Tune approximate kNN search

Elasticsearch supports approximate k-nearest neighbor search for efficiently finding the k nearest vectors to a query vector. Since approximate kNN search works differently from other queries, there are special considerations around its performance.

Many of these recommendations help improve search speed. With approximate kNN, the indexing algorithm runs searches under the hood to create the vector index structures. So these same recommendations also help with indexing speed.

Reduce vector memory foot-print

The default element_type is float. But this can be automatically quantized during index time through quantization. Quantization will reduce the required memory by 4x, 8x, or as much as 32x, but it will also reduce the precision of the vectors and increase disk usage for the field (by up to 25%, 12.5%, or 3.125%, respectively).
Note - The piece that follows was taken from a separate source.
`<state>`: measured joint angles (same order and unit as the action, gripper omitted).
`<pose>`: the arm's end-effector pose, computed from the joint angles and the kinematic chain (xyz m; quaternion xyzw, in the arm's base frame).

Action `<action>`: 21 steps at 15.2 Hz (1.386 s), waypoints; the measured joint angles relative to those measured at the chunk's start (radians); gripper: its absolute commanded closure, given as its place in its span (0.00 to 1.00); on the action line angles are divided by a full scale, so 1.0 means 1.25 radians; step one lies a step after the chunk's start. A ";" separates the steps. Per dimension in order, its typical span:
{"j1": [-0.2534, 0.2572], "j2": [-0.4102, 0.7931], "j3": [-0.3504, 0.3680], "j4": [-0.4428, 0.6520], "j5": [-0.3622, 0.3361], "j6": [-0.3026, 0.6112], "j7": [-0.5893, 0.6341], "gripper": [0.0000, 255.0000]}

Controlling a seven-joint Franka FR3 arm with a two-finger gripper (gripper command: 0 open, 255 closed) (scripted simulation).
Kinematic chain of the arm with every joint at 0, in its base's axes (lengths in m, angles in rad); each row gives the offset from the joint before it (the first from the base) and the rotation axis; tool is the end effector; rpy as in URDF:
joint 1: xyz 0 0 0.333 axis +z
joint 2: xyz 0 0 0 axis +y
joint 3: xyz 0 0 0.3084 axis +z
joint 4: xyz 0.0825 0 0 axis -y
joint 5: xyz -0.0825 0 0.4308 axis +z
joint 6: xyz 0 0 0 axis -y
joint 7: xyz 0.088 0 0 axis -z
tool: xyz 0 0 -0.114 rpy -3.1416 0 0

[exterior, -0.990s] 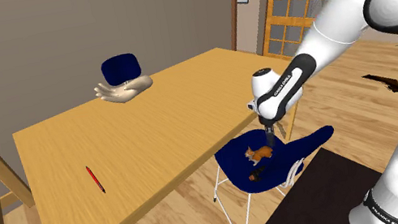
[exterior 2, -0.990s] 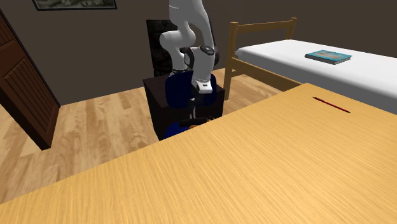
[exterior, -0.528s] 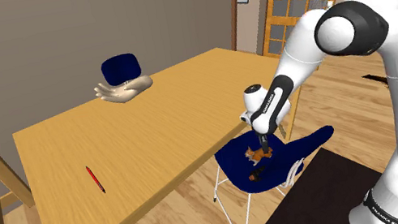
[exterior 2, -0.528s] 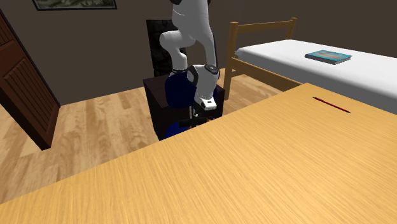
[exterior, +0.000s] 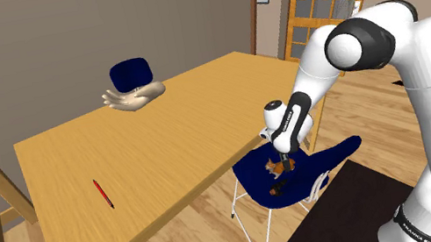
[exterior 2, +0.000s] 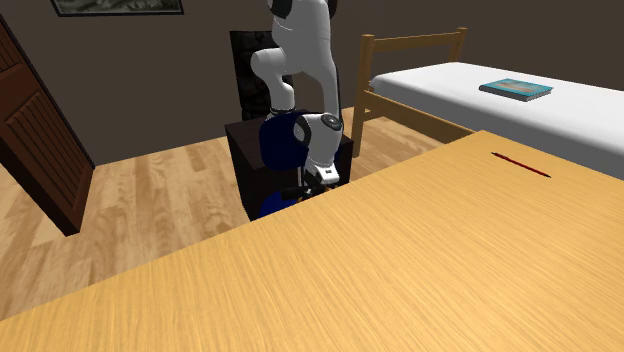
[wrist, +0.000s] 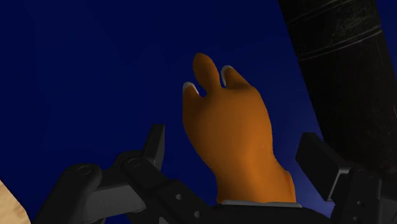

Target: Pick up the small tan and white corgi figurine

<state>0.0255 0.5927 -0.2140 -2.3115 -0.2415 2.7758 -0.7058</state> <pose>0.4871 -0.1022 0.0251 0.9193 0.3764 -0.0989 0.0595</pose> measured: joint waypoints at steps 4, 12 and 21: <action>0.000 0.003 0.000 0.002 0.000 0.002 0.000 1.00; 0.002 -0.013 -0.001 -0.005 -0.001 -0.008 -0.001 1.00; 0.006 -0.114 -0.007 -0.034 -0.004 -0.079 -0.014 1.00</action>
Increased disk usage is a result of Elasticsearch storing both the quantized and the unquantized vectors. For example, when int8 quantizing 40GB of floating point vectors an extra 10GB of data will be stored for the quantized vectors. The total disk usage amounts to 50GB, but the memory usage for fast search will be reduced to 10GB.
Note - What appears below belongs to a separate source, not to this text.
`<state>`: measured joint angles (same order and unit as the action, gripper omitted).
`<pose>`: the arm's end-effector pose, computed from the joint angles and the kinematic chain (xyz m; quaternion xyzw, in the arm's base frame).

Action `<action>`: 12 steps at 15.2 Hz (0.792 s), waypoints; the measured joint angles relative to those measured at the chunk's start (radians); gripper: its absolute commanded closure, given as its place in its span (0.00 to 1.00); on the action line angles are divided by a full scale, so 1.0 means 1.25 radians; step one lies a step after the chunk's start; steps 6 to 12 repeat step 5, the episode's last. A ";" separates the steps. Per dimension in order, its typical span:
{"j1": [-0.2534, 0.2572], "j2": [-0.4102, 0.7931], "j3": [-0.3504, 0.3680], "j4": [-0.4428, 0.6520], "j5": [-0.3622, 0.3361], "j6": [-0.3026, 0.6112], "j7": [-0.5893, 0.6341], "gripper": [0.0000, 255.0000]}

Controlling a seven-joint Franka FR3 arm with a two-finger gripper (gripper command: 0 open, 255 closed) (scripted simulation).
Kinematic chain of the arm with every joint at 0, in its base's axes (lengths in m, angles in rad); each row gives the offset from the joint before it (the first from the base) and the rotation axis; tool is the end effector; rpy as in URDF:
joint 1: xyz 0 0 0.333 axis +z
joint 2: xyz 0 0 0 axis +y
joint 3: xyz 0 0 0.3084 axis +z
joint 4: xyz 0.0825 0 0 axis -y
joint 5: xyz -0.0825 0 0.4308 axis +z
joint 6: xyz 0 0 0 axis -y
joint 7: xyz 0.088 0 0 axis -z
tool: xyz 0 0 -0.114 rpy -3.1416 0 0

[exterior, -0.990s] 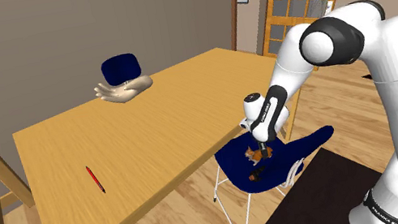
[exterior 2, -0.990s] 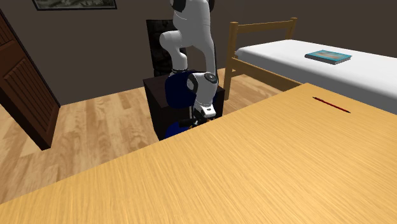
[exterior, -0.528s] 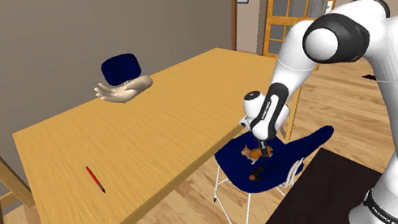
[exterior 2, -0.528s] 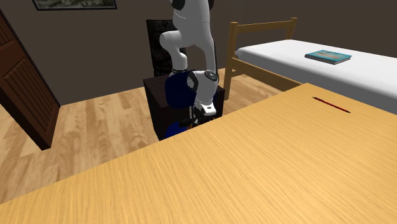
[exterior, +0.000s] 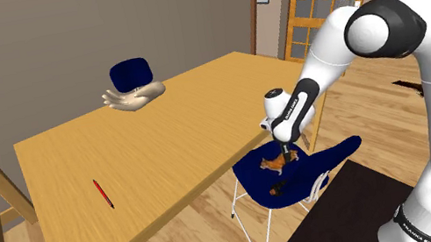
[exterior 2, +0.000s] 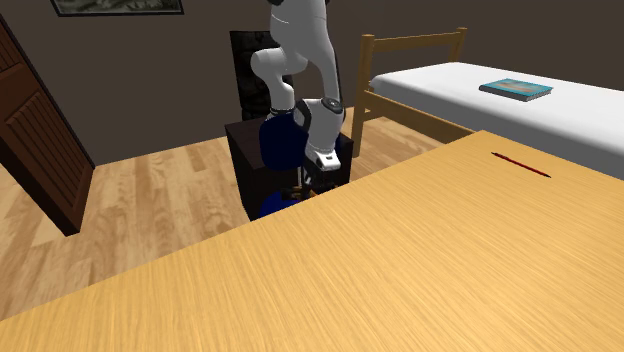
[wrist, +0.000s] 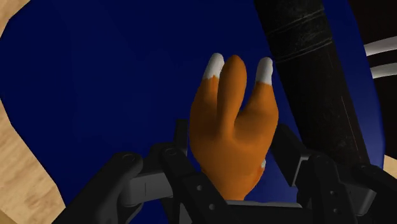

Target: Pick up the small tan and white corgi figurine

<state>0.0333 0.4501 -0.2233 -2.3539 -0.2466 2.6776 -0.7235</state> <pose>0.4935 -0.1022 0.0766 0.9193 0.3764 -0.0986 0.0596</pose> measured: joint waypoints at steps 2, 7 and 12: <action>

For float vectors with dim greater than or equal to 384, using a quantized index is highly recommended.

Reduce vector dimensionality

The speed of kNN search scales linearly with the number of vector dimensions, because each similarity computation considers each element in the two vectors. Whenever possible, it’s better to use vectors with a lower dimension. Some embedding models come in different "sizes", with both lower and higher dimensional options available. You could also experiment with dimensionality reduction techniques like PCA. When experimenting with different approaches, it’s important to measure the impact on relevance to ensure the search quality is still acceptable.

Exclude vector fields from `_source`

Elasticsearch stores the original JSON document that was passed at index time in the _source field. By default, each hit in the search results contains the full document _source. When the documents contain high-dimensional dense_vector fields, the _source can be quite large and expensive to load. This could significantly slow down the speed of kNN search.

Note

reindex, update, and update by query operations generally require the _source field. Disabling _source for a field might result in unexpected behavior for these operations. For example, reindex might not actually contain the dense_vector field in the new index.
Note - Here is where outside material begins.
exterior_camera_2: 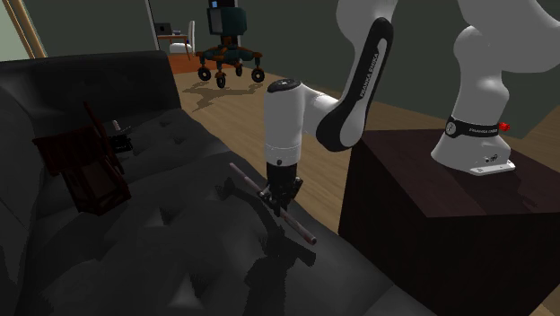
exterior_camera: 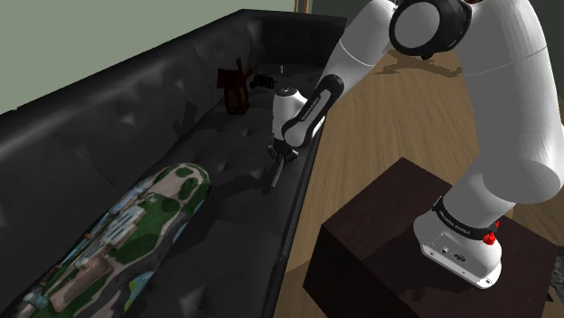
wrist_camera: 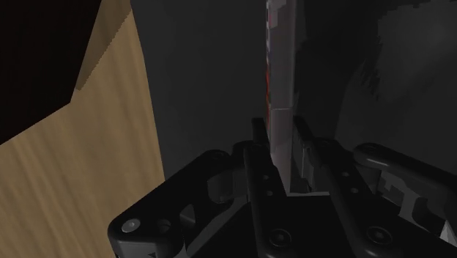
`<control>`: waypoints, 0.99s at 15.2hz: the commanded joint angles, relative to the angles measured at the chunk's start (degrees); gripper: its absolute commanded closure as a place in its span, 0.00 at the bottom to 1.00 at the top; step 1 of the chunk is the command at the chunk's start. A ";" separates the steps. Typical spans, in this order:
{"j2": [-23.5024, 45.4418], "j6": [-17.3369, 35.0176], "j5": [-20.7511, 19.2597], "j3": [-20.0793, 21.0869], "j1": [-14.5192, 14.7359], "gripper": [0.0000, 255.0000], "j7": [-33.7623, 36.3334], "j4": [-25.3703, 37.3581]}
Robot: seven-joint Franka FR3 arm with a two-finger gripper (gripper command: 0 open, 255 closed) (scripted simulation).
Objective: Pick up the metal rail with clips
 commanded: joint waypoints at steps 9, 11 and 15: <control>-1.59 -0.79 0.22 0.34 -0.29 1.00 -0.20 -0.81; -3.05 -1.70 0.49 0.69 -0.57 1.00 -0.42 -1.36; -5.93 -3.61 1.07 1.40 -1.12 1.00 -0.88 -2.35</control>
You can disable storing dense_vector fields in the _source through the excludes mapping parameter. This prevents loading and returning large vectors during search, and also cuts down on the index size. Vectors that have been omitted from _source can still be used in kNN search, since it relies on separate data structures to perform the search. Before using the excludes parameter, make sure to review the downsides of omitting fields from _source.

Another option is to use synthetic _source.

Ensure data nodes have enough memory

Elasticsearch uses either the Hierarchical Navigable Small World (HNSW) algorithm or the Disk Better Binary Quantization (DiskBBQ) algorithm for approximate kNN search.

HNSW is a graph-based algorithm which only works efficiently when most vector data is held in memory. You should ensure that data nodes have at least enough RAM to hold the vector data and index structures.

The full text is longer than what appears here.